TASK DIRECTIONS ▸
Which lines below include "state"? Copy them all.

*** Begin section ***

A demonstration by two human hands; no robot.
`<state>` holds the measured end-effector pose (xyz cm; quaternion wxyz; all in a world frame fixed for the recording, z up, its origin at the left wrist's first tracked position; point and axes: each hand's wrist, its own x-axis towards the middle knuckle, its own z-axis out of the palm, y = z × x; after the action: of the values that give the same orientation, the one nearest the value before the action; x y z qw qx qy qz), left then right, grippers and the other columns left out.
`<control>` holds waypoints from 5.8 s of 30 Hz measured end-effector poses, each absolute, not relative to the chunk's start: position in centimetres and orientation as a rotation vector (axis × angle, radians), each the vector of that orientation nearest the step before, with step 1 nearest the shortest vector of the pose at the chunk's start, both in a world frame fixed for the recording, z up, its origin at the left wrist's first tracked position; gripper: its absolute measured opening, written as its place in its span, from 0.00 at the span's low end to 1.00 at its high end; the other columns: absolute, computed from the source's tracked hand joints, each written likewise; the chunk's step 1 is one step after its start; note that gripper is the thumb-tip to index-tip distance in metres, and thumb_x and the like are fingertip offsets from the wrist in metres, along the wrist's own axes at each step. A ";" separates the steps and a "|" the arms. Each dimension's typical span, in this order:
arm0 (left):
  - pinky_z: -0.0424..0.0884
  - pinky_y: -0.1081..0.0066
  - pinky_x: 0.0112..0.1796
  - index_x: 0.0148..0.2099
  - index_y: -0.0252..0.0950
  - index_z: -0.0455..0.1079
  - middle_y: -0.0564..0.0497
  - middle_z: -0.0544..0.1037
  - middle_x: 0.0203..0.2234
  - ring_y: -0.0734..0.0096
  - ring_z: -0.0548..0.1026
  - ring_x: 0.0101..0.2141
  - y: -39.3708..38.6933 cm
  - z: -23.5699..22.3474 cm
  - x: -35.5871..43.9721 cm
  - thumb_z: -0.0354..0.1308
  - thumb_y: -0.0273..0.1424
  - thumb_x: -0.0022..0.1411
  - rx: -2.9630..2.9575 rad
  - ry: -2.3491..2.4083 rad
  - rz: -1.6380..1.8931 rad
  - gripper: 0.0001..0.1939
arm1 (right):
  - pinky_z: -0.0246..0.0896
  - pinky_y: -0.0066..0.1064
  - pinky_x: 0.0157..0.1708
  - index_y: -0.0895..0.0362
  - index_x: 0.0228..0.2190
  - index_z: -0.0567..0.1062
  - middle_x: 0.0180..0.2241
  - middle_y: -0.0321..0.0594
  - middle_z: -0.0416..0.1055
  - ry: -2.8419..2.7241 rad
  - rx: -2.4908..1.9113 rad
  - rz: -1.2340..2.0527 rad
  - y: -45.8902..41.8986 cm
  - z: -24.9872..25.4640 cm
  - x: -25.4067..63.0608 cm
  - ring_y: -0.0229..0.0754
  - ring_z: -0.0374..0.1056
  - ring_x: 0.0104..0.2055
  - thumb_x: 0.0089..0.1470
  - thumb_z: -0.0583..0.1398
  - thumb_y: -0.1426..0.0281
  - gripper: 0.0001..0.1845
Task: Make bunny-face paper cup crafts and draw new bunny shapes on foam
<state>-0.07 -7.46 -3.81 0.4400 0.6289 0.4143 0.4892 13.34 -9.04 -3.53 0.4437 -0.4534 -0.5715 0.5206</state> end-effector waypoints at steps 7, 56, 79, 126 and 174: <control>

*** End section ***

SOLUTION ▸
`<state>` holds the measured end-effector pose (xyz cm; quaternion wxyz; all in a world frame fixed for the recording, z up, its origin at the left wrist's first tracked position; point and axes: each hand's wrist, its own x-axis towards the middle knuckle, its own z-axis out of the palm, y = z × x; after the action: of the values that give the same orientation, the one nearest the value before the action; x y z qw qx qy qz), left then right, grippers and the other columns left out.
<state>-0.07 -7.46 -3.81 0.4400 0.6289 0.4143 0.4892 13.34 -9.04 -3.53 0.4437 -0.4534 -0.5715 0.5206</state> end-effector waypoints at steps 7, 56, 79, 126 and 174: <control>

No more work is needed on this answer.